:: STORED DATA ::

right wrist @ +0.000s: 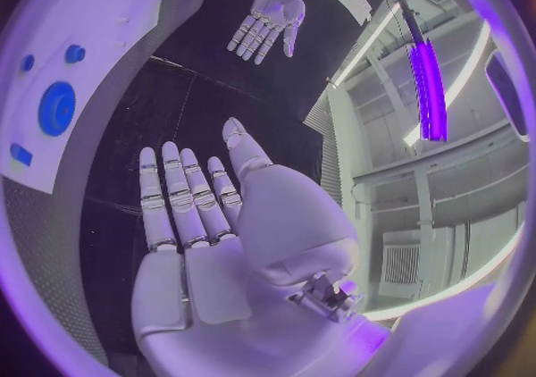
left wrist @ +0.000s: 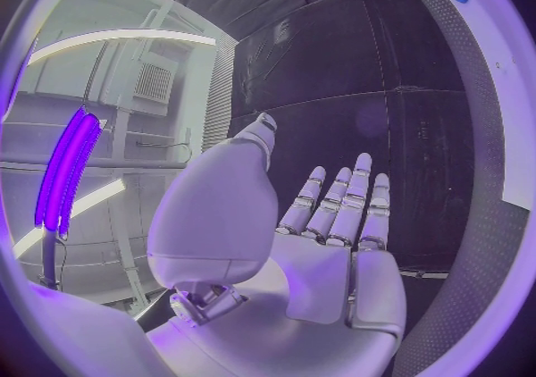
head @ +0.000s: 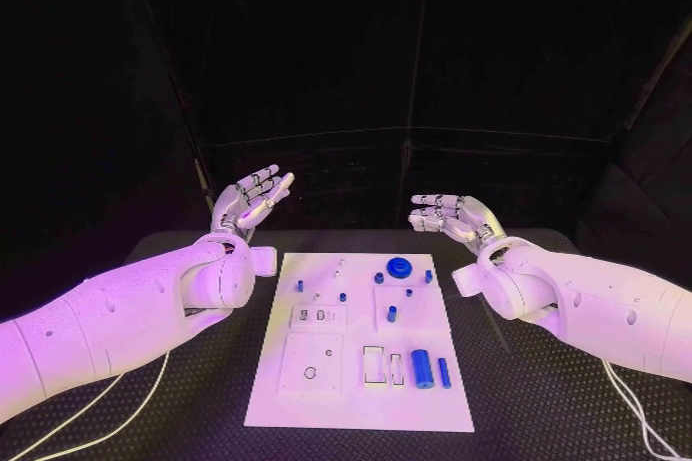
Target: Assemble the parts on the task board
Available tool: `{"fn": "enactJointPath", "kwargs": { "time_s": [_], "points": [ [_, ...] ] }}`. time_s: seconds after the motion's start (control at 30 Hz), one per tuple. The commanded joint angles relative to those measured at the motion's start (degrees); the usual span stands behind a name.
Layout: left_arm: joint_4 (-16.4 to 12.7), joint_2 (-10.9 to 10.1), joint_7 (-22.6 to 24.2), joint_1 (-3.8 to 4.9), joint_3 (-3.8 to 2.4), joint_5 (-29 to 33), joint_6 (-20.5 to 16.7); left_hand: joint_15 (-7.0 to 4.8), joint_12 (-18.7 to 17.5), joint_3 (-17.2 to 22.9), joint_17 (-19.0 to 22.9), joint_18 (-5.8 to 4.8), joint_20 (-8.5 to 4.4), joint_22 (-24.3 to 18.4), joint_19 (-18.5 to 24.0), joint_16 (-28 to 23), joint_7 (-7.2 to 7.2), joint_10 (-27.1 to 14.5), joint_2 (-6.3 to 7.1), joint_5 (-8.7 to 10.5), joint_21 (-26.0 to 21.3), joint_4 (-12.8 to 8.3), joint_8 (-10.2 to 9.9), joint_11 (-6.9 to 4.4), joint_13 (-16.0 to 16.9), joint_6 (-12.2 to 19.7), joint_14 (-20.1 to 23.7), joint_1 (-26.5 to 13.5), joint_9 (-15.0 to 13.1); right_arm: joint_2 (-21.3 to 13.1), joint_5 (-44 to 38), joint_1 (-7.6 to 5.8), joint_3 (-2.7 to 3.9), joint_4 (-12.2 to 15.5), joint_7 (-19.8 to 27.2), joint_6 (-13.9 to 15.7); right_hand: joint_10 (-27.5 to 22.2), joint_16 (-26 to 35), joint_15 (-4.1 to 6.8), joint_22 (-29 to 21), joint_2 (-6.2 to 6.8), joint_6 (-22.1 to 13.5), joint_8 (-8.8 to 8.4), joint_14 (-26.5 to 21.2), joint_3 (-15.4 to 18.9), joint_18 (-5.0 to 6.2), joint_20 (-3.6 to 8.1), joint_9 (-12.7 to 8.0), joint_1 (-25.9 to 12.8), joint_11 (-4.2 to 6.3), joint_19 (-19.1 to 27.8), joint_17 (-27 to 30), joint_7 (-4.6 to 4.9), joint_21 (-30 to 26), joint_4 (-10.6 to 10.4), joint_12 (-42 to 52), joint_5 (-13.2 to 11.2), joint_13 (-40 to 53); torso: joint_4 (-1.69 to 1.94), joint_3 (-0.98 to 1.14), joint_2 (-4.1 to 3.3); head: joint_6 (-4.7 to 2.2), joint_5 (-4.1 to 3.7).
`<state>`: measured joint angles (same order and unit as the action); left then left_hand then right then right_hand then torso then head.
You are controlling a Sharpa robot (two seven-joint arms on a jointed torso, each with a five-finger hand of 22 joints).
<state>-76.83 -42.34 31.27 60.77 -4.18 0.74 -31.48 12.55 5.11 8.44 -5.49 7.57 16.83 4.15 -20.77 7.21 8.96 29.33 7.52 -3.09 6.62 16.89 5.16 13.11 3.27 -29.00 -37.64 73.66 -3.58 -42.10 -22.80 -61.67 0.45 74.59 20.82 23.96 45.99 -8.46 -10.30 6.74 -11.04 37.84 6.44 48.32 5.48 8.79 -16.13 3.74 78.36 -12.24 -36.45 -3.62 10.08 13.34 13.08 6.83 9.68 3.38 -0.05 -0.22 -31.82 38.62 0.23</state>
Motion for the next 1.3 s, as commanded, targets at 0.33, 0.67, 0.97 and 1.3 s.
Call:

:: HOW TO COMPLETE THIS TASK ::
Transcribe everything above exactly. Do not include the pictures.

:: RESPONSE ::
right wrist @ +0.000s: 
left wrist @ +0.000s: 
head @ +0.000s: 
Target: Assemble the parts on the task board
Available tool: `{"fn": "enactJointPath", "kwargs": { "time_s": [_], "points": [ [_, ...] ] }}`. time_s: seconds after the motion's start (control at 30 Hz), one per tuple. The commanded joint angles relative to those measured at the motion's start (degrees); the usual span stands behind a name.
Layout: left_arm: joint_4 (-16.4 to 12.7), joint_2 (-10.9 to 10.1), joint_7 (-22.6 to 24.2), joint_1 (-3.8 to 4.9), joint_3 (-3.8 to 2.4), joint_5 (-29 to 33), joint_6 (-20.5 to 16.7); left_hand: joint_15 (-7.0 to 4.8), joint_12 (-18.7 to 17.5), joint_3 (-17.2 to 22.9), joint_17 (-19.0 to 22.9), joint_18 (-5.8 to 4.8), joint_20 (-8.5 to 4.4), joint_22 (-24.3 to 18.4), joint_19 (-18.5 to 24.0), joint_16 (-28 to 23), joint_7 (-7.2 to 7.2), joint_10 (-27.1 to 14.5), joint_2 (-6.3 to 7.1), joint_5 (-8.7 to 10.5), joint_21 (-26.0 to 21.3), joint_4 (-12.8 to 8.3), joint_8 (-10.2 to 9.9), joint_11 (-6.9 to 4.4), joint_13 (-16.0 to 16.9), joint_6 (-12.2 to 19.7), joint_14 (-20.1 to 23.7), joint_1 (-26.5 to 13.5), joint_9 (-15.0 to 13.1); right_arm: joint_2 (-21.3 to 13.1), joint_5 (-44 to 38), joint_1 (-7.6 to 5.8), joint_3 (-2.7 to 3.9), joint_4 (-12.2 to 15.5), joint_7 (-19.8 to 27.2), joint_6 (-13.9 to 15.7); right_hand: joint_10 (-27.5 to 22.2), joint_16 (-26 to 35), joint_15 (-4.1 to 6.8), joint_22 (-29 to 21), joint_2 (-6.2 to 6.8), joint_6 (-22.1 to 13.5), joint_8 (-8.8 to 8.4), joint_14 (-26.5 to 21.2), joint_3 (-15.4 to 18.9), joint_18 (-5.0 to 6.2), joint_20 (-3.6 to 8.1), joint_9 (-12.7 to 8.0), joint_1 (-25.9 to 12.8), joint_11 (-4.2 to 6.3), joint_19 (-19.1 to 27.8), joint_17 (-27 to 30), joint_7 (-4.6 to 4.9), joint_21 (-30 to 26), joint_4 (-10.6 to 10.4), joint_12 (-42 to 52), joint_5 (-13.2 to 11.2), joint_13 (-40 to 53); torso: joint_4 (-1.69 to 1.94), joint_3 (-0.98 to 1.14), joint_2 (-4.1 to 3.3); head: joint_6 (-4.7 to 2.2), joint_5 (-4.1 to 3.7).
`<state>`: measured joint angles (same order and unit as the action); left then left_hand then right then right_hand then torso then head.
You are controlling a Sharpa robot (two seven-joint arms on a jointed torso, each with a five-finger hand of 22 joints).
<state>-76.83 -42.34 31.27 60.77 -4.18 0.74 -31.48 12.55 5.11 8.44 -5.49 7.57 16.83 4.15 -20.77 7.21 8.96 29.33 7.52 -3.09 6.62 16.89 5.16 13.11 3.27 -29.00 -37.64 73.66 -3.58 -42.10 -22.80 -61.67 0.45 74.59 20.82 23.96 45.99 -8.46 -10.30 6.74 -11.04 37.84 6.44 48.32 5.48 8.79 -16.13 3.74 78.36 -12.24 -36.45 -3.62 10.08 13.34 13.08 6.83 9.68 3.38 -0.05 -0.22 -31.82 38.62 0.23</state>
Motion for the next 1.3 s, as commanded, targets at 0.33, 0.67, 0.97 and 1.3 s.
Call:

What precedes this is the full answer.